Türkiye’nin enerji çeşitlendirmesi ve yeşil dönüşüm alanında attığı adımların oldukça başarılı olduğunu belirten Mimar ve Mühendisler Grubu Başkanı ve Enerji Uzmanı Bülent Şen, bu sürecin zamana yayılmasının Türkiye’ye önemli avantajlar sağlayacağını vurguladı. Şen, “Bunu daha uzun vadeye yaymak, Türkiye’nin mevcut altyapısını verimli bir şekilde dönüştürmesine imkan tanıyor. Bu sayede, hem kamu hem de özel sektör üzerindeki maliyet yükü zamana yayılabiliyor. Böylece finansman yönetiminde daha avantajlı bir konum elde ediliyor. Aynı zamanda, enerji verimliliği ve yenilenebilir enerji teknolojilerindeki hızlı gelişmelerden faydalanarak, en güncel ve uygun maliyetli teknolojilerle enerji altyapımızı güçlendirebiliriz” dedi.


İKLİM FİNANSMANINDA KRİTİK EŞİK

Oluklu Mukavva Sanayicileri Derneği (OMÜD) Genel Sekreteri ve Çevre-Enerji Uzmanı Umay Yılmaz, yeşil dönüşümün sağlanabilmesi için finansman kaynaklarının vazgeçilmez olduğunu belirterek, şunları söyledi: “COP29, iklim finansmanı açısından kritik bir zirve olma özelliğini taşıyor. Son dönemde yaşanan doğal afetler ve aşırı hava olayları, iklim eylemi konusunda acil harekete geçilmesi gerektiğine dair küresel bir farkındalık oluşturdu. Ancak bu eylemlerin gerçekleşmesi için finansman oldukça önemli. 2009’daki Kopenhag Zirvesi ile gelişmiş ülkelerin, gelişmekte olan ülkeler için yıllık 100 milyar dolarlık bir fon sağlaması bekleniyordu; ancak bu hedef ne yazık ki tam anlamıyla hayata geçirilemedi. Şu anda bu eksikliği gidermek için Yeni Ortak Sayısal Hedef (New Collective Quantified Goal) olarak adlandırılan yeni bir mekanizma üzerinde çalışılıyor ve bu mekanizmanın 2025’te yürürlüğe girmesi planlanıyor. Türkiye olarak bize düşen, istikrarlı bir iklim politikası çerçevesinde ilerleyerek, uluslararası finansman fırsatlarını değerlendirmek ve elde edilen kaynakları acil iklim önceliklerine yönlendirmek.”
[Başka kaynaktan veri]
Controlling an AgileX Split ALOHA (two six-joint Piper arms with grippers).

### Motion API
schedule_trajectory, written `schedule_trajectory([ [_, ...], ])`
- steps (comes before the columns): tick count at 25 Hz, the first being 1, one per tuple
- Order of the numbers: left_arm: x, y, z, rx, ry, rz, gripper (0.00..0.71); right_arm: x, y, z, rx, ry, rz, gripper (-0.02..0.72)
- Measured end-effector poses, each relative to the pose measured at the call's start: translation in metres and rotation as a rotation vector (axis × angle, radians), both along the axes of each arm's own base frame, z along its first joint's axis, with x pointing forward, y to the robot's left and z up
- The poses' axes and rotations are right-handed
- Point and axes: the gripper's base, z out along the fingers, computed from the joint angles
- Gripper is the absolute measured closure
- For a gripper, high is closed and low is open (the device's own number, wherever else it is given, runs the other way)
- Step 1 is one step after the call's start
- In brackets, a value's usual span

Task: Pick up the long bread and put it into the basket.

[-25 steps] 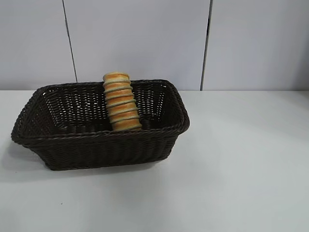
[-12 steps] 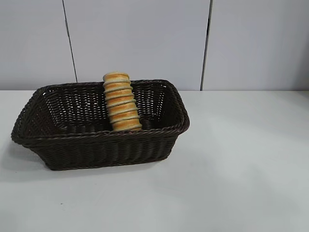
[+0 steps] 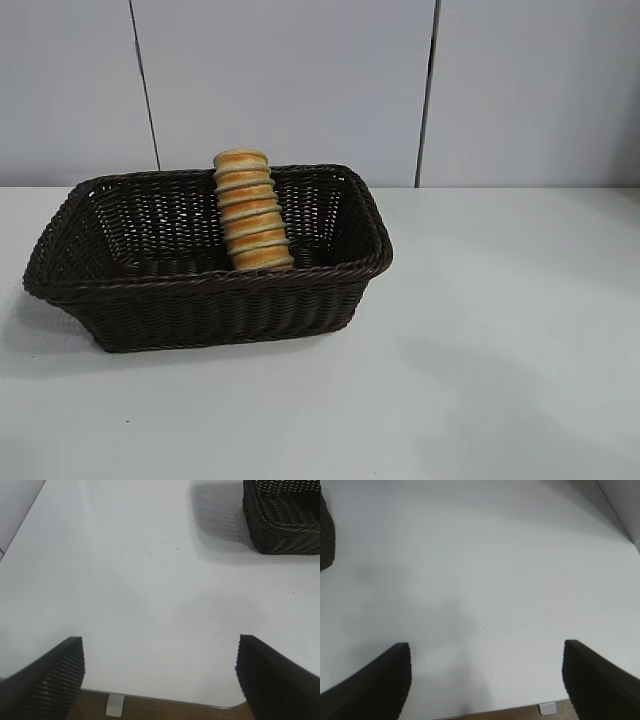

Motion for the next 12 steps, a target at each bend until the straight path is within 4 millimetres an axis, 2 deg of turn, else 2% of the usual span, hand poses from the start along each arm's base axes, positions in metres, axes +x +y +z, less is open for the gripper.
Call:
schedule_trajectory([
  [12, 0.0000, 0.0000, 0.0000, 0.000, 0.000, 0.000, 0.108, 0.0003, -0.0004, 0.0000, 0.002, 0.000, 0.057, 0.135],
])
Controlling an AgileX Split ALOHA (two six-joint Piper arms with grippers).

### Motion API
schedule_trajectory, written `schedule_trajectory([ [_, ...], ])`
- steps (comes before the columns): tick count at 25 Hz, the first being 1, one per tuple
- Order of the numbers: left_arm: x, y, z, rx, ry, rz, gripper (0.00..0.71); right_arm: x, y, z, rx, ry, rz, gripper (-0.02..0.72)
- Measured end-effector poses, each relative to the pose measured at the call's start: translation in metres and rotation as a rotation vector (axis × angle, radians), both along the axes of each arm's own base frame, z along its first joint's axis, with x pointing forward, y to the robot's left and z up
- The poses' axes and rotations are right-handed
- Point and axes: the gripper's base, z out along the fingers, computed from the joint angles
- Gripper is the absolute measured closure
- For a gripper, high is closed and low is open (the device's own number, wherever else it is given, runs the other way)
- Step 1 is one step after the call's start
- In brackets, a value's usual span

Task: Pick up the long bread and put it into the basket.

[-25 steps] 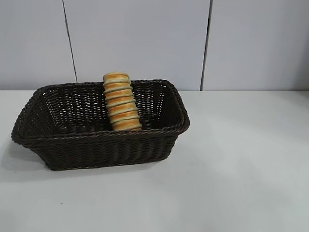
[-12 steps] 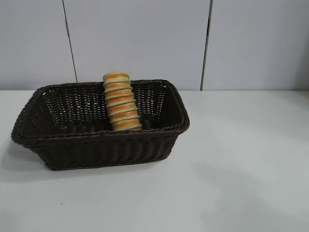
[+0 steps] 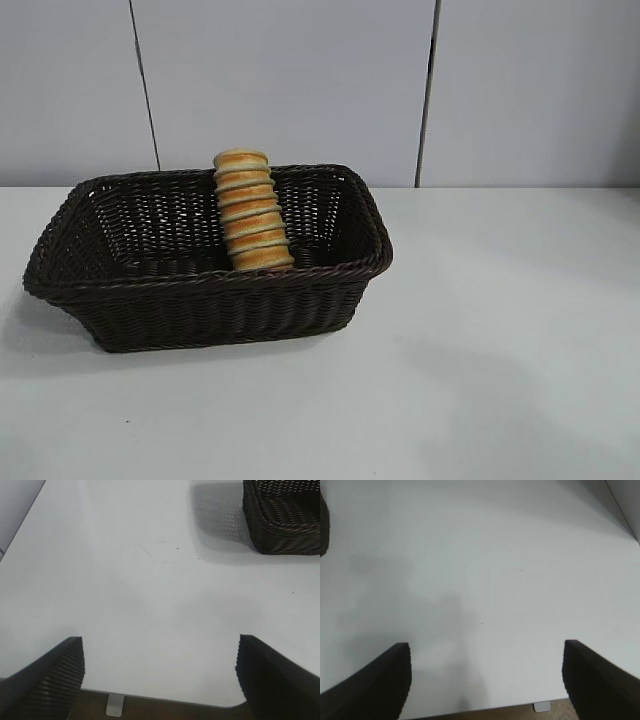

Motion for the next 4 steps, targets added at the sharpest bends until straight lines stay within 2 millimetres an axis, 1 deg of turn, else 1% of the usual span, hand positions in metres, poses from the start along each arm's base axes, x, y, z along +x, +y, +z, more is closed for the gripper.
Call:
schedule_trajectory([
  [4, 0.0000, 0.0000, 0.0000, 0.000, 0.000, 0.000, 0.108, 0.0000, 0.0000, 0.0000, 0.002, 0.000, -0.001, 0.135],
])
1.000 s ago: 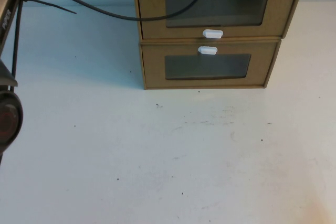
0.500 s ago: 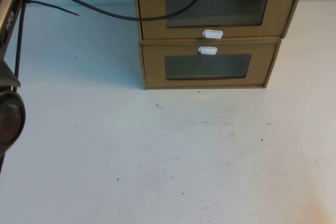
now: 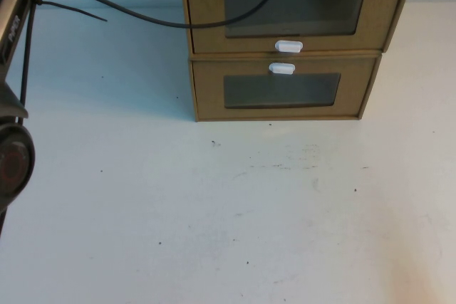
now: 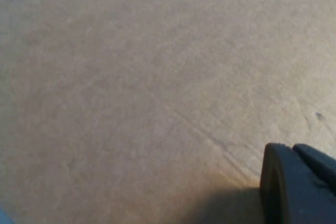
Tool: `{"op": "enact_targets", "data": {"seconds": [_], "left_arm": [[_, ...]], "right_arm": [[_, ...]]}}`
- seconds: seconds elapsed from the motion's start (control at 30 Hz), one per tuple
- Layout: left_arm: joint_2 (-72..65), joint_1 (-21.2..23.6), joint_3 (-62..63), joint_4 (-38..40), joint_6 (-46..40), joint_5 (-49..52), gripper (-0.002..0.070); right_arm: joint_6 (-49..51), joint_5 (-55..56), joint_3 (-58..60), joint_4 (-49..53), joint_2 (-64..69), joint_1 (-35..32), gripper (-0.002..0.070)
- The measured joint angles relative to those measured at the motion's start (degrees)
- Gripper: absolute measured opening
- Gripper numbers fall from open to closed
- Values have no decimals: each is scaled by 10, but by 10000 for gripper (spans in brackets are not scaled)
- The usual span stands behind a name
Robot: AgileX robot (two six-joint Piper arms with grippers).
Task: Open the shoe box
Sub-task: 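Pull the top drawer of the cardboard box fully open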
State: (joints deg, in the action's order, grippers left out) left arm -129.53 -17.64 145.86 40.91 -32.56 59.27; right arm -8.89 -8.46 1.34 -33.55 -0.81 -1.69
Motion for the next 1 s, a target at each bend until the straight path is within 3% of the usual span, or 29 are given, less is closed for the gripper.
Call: {"op": "enact_targets", "data": {"seconds": [0.1,0.27,0.43,0.73,0.9,1.0], "left_arm": [[0,0,0,0,0,0,-4],[0,0,0,0,0,3,-4],[0,0,0,0,3,7,-4],[0,0,1,0,9,11,-4],[0,0,2,0,12,13,-4],[0,0,4,0,14,17,-4]], "right_arm": [[1,42,0,-116,0,0,-14],[1,78,0,-216,0,0,-14],[-17,-27,-56,-227,25,0,-13],[-150,-258,-217,-210,246,5,-13],[-191,-265,-255,-189,342,102,-14],[-189,-248,-286,-117,397,189,-13]]}}
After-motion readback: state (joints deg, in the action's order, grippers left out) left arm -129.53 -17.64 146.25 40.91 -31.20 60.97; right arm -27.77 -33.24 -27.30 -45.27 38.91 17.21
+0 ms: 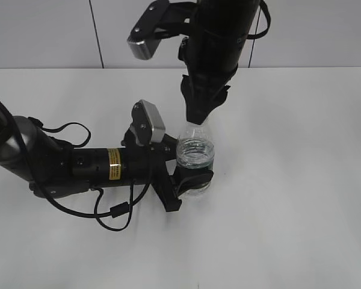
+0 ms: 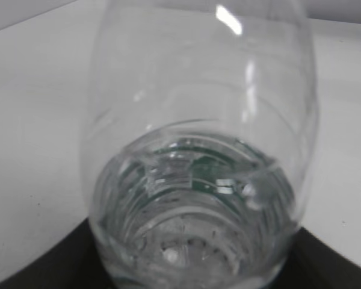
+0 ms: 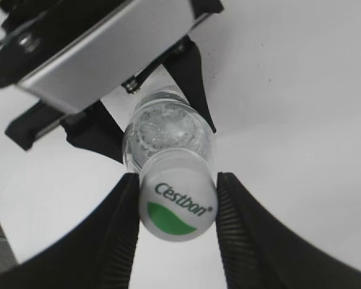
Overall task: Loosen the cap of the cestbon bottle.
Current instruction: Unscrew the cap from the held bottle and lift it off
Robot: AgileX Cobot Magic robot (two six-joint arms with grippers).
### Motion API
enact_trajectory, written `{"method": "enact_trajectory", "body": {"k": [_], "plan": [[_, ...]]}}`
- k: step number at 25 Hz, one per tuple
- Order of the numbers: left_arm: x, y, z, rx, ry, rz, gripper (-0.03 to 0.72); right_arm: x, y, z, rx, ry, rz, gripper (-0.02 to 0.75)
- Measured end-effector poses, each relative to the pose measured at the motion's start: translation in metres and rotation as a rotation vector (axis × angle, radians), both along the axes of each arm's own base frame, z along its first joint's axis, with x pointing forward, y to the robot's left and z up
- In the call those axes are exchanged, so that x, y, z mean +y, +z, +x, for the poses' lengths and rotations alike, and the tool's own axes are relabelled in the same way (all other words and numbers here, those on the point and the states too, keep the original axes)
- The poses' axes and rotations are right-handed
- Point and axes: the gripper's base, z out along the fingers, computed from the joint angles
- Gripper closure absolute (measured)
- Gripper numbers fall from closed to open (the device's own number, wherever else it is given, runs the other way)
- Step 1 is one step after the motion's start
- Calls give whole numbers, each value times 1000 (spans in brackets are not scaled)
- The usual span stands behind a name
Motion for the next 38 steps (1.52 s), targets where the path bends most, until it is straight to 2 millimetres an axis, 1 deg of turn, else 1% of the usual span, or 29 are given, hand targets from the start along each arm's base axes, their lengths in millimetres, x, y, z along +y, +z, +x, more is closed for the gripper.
{"method": "enact_trajectory", "body": {"k": [3, 5, 8, 10, 20, 23, 25, 30, 32, 35, 38], "plan": [[0, 0, 0, -1, -1, 1, 279, 0, 0, 0, -57, 296, -39, 442], [0, 0, 0, -1, -1, 1, 279, 0, 0, 0, -82, 416, -55, 442], [0, 0, 0, -1, 0, 0, 279, 0, 0, 0, -108, 545, -75, 442], [0, 0, 0, -1, 0, 0, 279, 0, 0, 0, -118, 592, -81, 442], [0, 0, 0, -1, 0, -1, 279, 0, 0, 0, -123, 615, -84, 442], [0, 0, 0, -1, 0, -1, 279, 1, 1, 0, -115, 584, -71, 431], [0, 0, 0, -1, 0, -1, 279, 1, 1, 0, -111, 570, -66, 394], [0, 0, 0, 0, 0, -1, 279, 0, 5, -2, -117, 561, -58, 209], [0, 0, 0, 0, 0, -1, 279, -1, 10, -3, -126, 556, -53, 181], [0, 0, 0, 0, 0, -1, 279, -3, 16, -5, -129, 501, -35, 169], [0, 0, 0, 0, 0, -1, 279, -2, 22, -8, -98, 349, 11, 168]]}}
BANKALARDAN SÜRDÜRÜLEBİLİRLİK FİNANSMANI İÇİN KREDİ

Uluslararası kalkınma bankalarının desteği ve yerel özel bankaların kapasitesi yeşil dönüşümün süratini etkiliyor. Türkiye’deki bankalar bu kapsamda sürdürülebilirlik temalı projeler için art arda kredi temin ediyor. 2024 yılı içinde birçok banka sürdürülebilirlik temalı kaynak bularak, iş dünyasının kullanımına sundu. Türk Eximbank, geçtiğimiz aylarda, sürdürülebilirlik odaklı faaliyetler için 796 milyon dolar sendikasyon kredisi temin etti. Türkiye Sınai Kalkınma Bankası (TSKB) da 190 milyon dolar tutarında sendikasyon kredi anlaşmasına imza attı. Banka, Türkiye’nin yeşil dönüşüm hedeflerinin gerçekleşmesi yönünde destek olacak. Ayrıca, İş Bankası 915 milyon dolarlık, Türk Ekonomi Bankası (TEB), 450 milyon dolarlık, Ziraat Bankası 1.7 milyar dolarlık, Akbank 600 milyon dolarlık, Garanti BBVA 435 milyon dolarlık sürdürülebilirlik temalı kredi kaynağı sağladı. Bu kaynaklar, KOBİ’lerin yeşil ve çevre dostu projelerinin finansmanıyla kurumsal firmaların yenilenebilir enerji ve enerji verimliliği projelerinde kullanılacak.


SAYISALLAŞTIRILMIŞ YENİ HEDEFLER

Dönüşümün hesaplanmasıyla ilgili olarak gelecek yıl yeni bir metnin kabul edilmesi bekleniyor. Buna göre 2025 yılında ülkeler, Yeni Kolektif Sayısallaştırılmış Hedef (NCQG) adı altında iklim finansmanı için güncellenmiş bir taahhütte bulunacak. Bu yeni hedefin, 2009’da Kopenhag’da belirlenen yıllık 100 milyar dolarlık taahhüdün yerini alması bekleniyor.